Aspek kedua yang juga sangat erat dengan kebutuhan menjaga integritas serta keutuhan Indonesia ialah kekuatan pertahanan Indonesia. Konsekuensi logis dari kebutuhan menjaga integritas dan keutuhan Indonesia ialah kemampuan pertahanan yang mumpuni. Data yang selalu disampaikan dalam komparasi kekuatan pertahanan Indonesia dengan negara-negara lain di kawasan ialah bahwa rasio anggaran pertahanan terhadap PDB yang relatif masih sangat kecil dan bahkan tidak mencapai 1%. Indonesia pastinya masih membutuhkan ratusan tank, pesawat tempur, dan kapal perang untuk menjaga lebih dari 2.800 km perbatasan darat serta sekitar 5,8 juta km2 wilayah perairan dan udara Indonesia. Peningkatan kemampuan pertahanan Indonesia ialah sebuah keniscayaan dan oleh karena itu, pemimpin Indonesia di masa depan harus secara konsisten memperjuangkan tercapainya kekuatan pertahanan Indonesia yang mumpuni.

Beda interpretasi

Pilar kedua ialah politik luar negeri yang bebas aktif. Paradigma bebas aktif telah dari dulu dianut Indonesia. Sayangnya tiap pemimpin memiliki interpretasi yang berbeda mengenai konsep bebas aktif yang sama. Sejarah mencatat ketika Bung Karno berpidato di depan Sidang Majelis Umum PBB XV, 30 September 1960, yang menjelaskan politik bebas aktif dengan mendasarkan diri pada prinsip solidaritas serta perdamaian sebagai tujuan hidup berbangsa, bernegara, dan bertetangga. Jelas bahwa walaupun Indonesia tidak memihak pada Blok Barat dan Timur pada saat itu, Indonesia memiliki solidaritas terhadap negara-negara di seluruh dunia yang tengah memerangi kolonialisme.

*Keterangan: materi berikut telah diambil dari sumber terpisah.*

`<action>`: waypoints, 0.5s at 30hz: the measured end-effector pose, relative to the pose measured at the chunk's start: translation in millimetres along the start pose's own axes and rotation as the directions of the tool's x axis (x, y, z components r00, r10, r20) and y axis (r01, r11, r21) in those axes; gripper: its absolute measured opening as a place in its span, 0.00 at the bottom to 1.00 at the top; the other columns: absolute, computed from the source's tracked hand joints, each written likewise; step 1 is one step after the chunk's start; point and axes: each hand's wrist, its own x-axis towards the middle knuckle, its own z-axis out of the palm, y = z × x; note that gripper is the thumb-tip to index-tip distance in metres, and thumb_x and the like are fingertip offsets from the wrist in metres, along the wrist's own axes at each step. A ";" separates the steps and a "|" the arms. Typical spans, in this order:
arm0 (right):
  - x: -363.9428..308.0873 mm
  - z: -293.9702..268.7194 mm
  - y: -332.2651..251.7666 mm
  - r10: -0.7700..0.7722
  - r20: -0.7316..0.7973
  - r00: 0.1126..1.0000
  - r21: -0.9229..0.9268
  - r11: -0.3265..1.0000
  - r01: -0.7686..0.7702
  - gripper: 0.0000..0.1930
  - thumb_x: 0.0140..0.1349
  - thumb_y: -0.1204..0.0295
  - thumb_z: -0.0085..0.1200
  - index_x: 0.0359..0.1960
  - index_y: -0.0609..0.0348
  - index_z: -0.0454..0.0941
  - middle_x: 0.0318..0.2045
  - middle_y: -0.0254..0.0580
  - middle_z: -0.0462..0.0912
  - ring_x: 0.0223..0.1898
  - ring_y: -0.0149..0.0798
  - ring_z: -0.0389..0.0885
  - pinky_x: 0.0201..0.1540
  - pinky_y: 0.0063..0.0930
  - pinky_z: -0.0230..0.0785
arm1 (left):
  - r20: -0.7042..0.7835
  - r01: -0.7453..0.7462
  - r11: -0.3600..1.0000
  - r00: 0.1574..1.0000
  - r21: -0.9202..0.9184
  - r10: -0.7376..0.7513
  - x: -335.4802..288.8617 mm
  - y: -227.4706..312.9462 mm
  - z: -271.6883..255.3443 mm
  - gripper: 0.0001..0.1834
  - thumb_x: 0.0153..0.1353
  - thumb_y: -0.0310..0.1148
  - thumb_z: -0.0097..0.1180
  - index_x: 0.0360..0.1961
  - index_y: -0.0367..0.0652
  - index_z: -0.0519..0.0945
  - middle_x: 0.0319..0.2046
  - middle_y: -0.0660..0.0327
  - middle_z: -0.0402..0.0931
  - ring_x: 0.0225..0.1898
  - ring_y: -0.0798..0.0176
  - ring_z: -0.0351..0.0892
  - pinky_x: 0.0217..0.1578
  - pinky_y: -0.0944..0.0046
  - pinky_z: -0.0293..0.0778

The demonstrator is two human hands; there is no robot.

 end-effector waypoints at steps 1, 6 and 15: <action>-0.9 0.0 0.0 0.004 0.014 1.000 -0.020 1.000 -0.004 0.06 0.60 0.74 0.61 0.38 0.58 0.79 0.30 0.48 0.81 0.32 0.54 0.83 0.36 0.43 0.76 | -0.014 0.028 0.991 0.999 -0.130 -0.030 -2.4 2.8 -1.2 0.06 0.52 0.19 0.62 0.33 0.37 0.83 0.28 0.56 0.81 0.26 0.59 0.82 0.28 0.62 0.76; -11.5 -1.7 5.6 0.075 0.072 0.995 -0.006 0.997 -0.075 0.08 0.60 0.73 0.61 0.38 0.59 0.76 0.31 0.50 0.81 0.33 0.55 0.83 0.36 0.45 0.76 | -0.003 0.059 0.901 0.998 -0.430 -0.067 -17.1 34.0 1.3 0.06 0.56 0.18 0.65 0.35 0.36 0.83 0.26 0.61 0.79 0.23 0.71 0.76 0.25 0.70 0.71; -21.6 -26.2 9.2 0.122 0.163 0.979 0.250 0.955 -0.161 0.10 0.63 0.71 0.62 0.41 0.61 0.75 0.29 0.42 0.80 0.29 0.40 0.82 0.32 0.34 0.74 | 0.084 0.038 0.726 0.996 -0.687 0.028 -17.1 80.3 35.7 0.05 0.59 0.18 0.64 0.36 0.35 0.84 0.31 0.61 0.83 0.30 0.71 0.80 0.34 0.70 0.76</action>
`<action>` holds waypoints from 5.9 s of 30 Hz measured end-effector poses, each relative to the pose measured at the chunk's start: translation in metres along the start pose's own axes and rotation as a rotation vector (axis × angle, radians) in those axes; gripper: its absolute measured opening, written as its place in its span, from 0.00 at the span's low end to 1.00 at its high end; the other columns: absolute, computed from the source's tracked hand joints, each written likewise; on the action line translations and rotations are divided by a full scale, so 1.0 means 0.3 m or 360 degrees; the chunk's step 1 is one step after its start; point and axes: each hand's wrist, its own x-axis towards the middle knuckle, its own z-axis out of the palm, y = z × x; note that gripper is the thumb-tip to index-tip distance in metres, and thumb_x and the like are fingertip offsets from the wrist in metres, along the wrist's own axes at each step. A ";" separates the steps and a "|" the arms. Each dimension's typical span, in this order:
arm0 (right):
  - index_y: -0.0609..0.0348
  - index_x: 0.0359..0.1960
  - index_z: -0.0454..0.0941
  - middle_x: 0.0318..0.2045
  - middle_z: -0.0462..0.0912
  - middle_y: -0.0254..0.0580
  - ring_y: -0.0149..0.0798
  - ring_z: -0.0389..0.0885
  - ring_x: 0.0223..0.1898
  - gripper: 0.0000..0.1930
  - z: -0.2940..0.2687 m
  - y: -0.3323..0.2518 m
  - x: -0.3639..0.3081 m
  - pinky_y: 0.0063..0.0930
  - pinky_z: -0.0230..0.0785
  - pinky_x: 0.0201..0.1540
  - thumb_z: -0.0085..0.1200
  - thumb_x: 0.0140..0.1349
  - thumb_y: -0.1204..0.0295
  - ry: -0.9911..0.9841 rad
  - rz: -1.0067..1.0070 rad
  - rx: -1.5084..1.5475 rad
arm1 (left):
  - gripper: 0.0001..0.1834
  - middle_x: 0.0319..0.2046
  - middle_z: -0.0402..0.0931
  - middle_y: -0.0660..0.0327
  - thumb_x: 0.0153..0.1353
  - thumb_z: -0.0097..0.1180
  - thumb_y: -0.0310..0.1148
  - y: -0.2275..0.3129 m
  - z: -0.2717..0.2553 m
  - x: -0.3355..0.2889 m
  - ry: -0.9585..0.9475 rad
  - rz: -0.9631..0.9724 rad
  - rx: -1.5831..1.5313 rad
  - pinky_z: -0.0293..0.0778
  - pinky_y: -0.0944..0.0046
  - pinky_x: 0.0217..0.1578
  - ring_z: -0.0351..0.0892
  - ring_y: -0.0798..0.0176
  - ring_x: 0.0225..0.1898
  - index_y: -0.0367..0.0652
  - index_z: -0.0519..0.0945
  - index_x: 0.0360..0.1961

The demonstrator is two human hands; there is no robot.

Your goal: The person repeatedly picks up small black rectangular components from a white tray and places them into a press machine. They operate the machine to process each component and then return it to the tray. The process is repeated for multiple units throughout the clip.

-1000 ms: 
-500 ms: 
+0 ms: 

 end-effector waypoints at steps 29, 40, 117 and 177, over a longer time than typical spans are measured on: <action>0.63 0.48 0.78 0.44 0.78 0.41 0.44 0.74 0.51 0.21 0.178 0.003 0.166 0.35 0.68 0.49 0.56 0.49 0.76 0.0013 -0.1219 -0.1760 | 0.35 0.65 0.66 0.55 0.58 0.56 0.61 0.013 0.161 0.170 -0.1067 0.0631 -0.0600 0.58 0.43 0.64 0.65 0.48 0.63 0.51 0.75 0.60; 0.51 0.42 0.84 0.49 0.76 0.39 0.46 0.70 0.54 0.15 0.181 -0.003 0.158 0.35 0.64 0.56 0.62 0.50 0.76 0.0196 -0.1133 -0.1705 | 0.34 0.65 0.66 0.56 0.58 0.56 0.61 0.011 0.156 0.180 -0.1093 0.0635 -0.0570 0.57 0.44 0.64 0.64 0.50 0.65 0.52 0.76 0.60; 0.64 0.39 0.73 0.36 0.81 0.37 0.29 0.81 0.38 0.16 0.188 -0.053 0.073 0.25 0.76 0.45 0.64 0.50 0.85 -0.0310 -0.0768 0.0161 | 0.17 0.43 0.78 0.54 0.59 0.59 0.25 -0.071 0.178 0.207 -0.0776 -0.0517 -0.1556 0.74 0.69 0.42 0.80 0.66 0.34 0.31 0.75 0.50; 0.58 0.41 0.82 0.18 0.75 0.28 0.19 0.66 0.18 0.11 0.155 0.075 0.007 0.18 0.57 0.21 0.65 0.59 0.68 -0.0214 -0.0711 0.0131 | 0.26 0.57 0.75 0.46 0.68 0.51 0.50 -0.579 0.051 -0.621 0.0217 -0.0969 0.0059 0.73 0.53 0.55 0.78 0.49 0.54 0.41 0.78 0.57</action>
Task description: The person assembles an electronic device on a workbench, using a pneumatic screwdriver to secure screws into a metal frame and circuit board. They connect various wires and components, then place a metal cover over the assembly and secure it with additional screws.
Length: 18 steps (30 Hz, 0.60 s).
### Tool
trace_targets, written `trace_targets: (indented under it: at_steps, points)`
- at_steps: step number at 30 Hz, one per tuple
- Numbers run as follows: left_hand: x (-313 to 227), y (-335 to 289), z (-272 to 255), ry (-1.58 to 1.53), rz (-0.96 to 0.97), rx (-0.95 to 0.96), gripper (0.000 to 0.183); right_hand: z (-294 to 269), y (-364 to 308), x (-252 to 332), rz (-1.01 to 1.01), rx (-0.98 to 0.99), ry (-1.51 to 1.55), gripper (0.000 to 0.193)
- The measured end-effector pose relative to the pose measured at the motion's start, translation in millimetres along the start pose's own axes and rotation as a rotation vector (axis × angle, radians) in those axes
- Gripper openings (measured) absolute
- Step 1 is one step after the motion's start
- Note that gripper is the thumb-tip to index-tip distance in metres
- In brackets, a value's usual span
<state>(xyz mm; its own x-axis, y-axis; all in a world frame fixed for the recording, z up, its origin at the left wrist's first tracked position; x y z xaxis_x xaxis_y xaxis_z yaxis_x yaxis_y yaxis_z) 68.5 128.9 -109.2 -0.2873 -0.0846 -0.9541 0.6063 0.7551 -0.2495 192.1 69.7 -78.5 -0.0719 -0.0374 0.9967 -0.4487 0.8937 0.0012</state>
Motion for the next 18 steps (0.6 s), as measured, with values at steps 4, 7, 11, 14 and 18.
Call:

Indonesia juga sedari awal dibentuknya selalu berupaya untuk menciptakan perdamaian dunia seperti yang dituangkan dalam Pembukaan UUD 1945. Oleh karena itu, politik bebas aktif tidaklah harus dimaknai dengan seremoni semata dengan Indonesia memiliki sejuta teman dan tanpa musuh, tetapi ha rus dimaknai bahwa Indonesia tidak takut melawan ketidakadilan dalam hubungan internasional. 

Pada saat yang bersamaan Indonesia tetap mengupayakan tercapainya perdamaian dunia sebagai salah satu tujuan dalam politik luar negerinya karena konflik bersenjata tidaklah hilang dalam konteks kekinian hubungan internasional. Ancaman tersebut malahan makin nyata, misalnya dengan peningkatan insiden antara China dan Jepang. Indonesia harus lebih aktif melibatkan diri dalam perwujudan perdamaian di kawasan Asia Pasifik.

Jelaslah 2014 merupakan tahun penentuan. Tahun ini akan menentukan arah masa depan Indonesia. Pentinglah untuk memilih pemimpin Indonesia yang akan mewujudkan Indonesia Raya dan bukan sekadar menamakan diri sebagai gerakan menuju Indonesia Raya. Namun, pemimpin yang memiliki visi dan ideologi revolusioner untuk membangun jiwa dan badan untuk Indonesia Raya seperti yang diinginkan seluruh warga negara Indonesia.